:: What the exercise asks ::
Print every line of the data word for word.

:: Data provided ::
● ● ● ● ● ● ●
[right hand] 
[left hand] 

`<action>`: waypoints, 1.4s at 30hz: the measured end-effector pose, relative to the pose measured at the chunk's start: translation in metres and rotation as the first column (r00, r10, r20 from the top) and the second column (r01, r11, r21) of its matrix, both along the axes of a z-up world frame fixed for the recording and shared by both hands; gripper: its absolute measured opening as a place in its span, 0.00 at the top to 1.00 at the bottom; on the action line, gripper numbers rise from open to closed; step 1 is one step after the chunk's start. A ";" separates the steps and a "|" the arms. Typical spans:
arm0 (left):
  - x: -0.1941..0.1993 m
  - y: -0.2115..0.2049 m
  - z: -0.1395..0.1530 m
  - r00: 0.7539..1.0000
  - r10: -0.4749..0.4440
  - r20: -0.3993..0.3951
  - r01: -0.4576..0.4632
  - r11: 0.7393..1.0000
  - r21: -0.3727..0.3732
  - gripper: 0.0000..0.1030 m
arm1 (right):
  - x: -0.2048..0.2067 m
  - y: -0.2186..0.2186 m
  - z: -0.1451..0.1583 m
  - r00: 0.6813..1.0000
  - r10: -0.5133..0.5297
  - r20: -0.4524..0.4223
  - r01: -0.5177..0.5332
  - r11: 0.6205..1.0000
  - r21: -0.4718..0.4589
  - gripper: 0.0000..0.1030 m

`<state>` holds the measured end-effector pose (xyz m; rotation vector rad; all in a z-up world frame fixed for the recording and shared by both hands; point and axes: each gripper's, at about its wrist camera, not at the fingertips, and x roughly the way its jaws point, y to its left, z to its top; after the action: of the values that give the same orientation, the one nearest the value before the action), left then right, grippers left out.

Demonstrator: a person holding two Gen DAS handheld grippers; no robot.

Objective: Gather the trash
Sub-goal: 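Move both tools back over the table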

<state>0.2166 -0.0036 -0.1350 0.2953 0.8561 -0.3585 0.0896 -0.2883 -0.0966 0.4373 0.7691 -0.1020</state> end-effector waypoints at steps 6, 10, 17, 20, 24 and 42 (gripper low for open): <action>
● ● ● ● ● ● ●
:: Result ::
[right hand] 
[left hand] 

`<action>`: waypoints, 1.4s at 30hz: the measured end-effector pose, relative to the pose measured at the chunk's start: translation in metres and rotation as the first column (r00, r10, r20 from the top) and the second column (r01, r11, r21) of its matrix, both along the axes of a z-up world frame fixed for the recording and shared by both hands; gripper: its absolute measured opening as a place in its span, 0.00 at the top to 1.00 at the bottom; on the action line, gripper numbers rise from open to closed; step 1 is one step after the chunk's start. A ";" separates the steps and a "|" the arms. Typical spans:
arm0 (left):
  - x: -0.1941..0.1993 m
  - y: -0.2115..0.2049 m
  - z: -0.1395..0.1530 m
  - r00: 0.7539..1.0000
  - r10: -0.4749..0.4440
  - r20: -0.3993..0.3951
  - r01: -0.4576..0.4632
  - r11: 0.7393..1.0000
  - r21: -0.3727..0.3732
  - gripper: 0.0000..0.1030 m
arm1 (right):
  - x: -0.2048..0.2067 m
  - y: -0.2186..0.2186 m
  - z: -0.1451..0.1583 m
  - r00: 0.6813..1.0000
  - r10: -0.5133..0.5297
  - r20: -0.4524..0.4223
  - r01: -0.5177..0.5332
  - r11: 0.6205..1.0000
  - r21: -0.4718..0.4589
  - gripper: 0.0000..0.1030 m

`<state>` holds the measured end-effector pose (xyz m; rotation vector rad; all in a z-up world frame fixed for the recording and shared by both hands; point and axes: each gripper's, at about its wrist camera, not at the fingertips, and x roughly the way its jaws point, y to its left, z to its top; after the action: of the values that give the same orientation, the one nearest the value before the action), left then right, grippers left out.

Demonstrator: a person holding two Gen DAS handheld grippers; no robot.

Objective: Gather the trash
Sub-goal: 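Move both tools back over the table
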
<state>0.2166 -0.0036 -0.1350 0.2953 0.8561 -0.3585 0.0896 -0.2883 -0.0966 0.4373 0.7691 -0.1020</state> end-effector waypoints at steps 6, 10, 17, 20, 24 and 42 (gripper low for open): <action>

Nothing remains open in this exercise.